Bullied children are picked on for their vulnerabilityBMJ 1999; 318 doi: https://doi.org/10.1136/bmj.318.7190.1076 (Published 17 April 1999) Cite this as: BMJ 1999;318:1076
EDITOR—All school doctors and nurses in the South Downs Health Trust were asked to record, over two months in 1997, details of health contacts with children aged 8-14 in which bullying was assessed as an important factor affecting the health consultation. Staff (eight doctors, 14 nurses) logged 97 contacts. As in Salmon et al's study,1 half the children were aged 11-12 and attending secondary schools. Nearly two thirds of the children in the trust's study were girls; a “drop in” service at a school nurse clinic was a common mode of contact, and evidently this service was used more readily by the girls.
The vulnerability of this bullied group was particularly striking. Fifteen had recognised learning difficulties, 30 had physical disability (including cleft palate, hemiplegia, a hearing aid, spinal deformity), and 31 were experiencing a family crisis or family distress or were actually neglected. For many, the bullying was of recent onset, but one in seven complained of long term bullying. The children were followed up after six months; other support services (including social services, counselling, special school) had been arranged for 25, but most were supported by school health staff. Indeed, one in seven had longstanding difficulties and already had a programme of continuing support from school health staff.

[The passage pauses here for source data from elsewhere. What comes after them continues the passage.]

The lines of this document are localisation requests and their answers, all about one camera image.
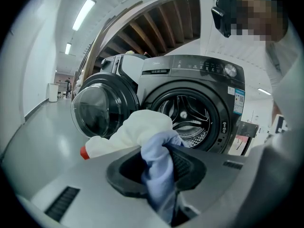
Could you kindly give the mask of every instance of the fluorescent light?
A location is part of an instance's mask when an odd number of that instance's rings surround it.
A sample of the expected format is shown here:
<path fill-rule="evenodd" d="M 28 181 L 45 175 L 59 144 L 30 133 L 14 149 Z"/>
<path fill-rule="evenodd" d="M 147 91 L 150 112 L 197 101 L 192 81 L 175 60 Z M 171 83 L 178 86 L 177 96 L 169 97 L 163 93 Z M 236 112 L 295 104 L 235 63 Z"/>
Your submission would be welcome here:
<path fill-rule="evenodd" d="M 71 45 L 72 45 L 71 43 L 67 43 L 66 44 L 66 52 L 65 52 L 65 54 L 67 54 L 67 55 L 69 54 L 70 49 L 71 49 Z"/>
<path fill-rule="evenodd" d="M 262 91 L 263 93 L 265 93 L 265 94 L 267 94 L 267 95 L 271 95 L 269 92 L 267 92 L 267 91 L 264 90 L 264 89 L 258 88 L 257 90 Z"/>
<path fill-rule="evenodd" d="M 82 6 L 80 12 L 78 13 L 78 16 L 74 22 L 74 25 L 72 27 L 72 30 L 78 31 L 79 27 L 81 26 L 82 22 L 84 21 L 85 17 L 91 10 L 91 8 L 94 6 L 96 2 L 94 0 L 87 0 L 84 5 Z"/>

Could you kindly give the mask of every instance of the gray floor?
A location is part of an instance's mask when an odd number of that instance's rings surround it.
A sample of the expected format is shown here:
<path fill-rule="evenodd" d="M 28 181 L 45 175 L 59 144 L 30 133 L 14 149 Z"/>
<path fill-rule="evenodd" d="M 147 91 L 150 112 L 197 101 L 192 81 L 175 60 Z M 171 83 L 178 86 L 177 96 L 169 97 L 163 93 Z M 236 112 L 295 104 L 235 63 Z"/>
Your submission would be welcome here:
<path fill-rule="evenodd" d="M 71 100 L 42 105 L 10 142 L 2 167 L 16 193 L 30 199 L 58 175 L 84 161 L 87 141 L 75 128 Z"/>

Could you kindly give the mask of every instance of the blue cloth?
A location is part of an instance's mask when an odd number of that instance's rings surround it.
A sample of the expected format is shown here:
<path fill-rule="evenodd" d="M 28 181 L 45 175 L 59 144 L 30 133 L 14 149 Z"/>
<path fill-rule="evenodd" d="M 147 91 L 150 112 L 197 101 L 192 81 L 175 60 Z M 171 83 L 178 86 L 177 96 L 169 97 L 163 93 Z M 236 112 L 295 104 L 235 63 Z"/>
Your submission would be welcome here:
<path fill-rule="evenodd" d="M 164 144 L 171 143 L 180 146 L 187 144 L 175 130 L 169 130 L 154 135 L 142 146 L 142 159 L 147 164 L 142 173 L 142 182 L 148 189 L 148 202 L 160 217 L 170 223 L 175 203 L 175 187 L 173 161 Z"/>

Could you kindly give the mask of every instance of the dark gray washing machine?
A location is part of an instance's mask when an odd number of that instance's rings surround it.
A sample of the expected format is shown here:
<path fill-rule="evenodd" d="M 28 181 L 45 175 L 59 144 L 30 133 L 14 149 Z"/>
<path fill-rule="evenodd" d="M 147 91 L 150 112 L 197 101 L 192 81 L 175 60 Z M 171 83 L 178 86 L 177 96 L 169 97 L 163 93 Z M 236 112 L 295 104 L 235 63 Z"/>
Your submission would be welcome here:
<path fill-rule="evenodd" d="M 141 109 L 170 116 L 173 129 L 189 147 L 228 152 L 243 112 L 244 70 L 212 57 L 149 58 L 137 96 Z"/>
<path fill-rule="evenodd" d="M 245 99 L 242 67 L 211 57 L 127 54 L 106 58 L 102 69 L 72 103 L 82 134 L 110 138 L 132 112 L 150 109 L 170 116 L 190 148 L 229 151 Z"/>

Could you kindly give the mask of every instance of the towel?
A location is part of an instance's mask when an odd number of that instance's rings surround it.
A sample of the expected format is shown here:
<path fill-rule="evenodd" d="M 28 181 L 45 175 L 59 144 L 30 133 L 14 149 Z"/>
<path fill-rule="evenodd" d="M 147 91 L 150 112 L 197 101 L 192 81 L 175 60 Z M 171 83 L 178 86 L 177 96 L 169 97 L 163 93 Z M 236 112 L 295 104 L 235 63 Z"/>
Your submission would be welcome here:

School health staff are more likely to see bullied children with pre-existing problems, as these children would already be familiar with their school nurses and doctors and therefore able to turn to them in their distress. But it is a sad comment on group behaviours that it is anxious, depressed pupils with poor self esteem, who already have much to cope with in terms of physical, personal, or social disadvantage, who become the victims of bullies. We all need to take responsibility and protect where we can.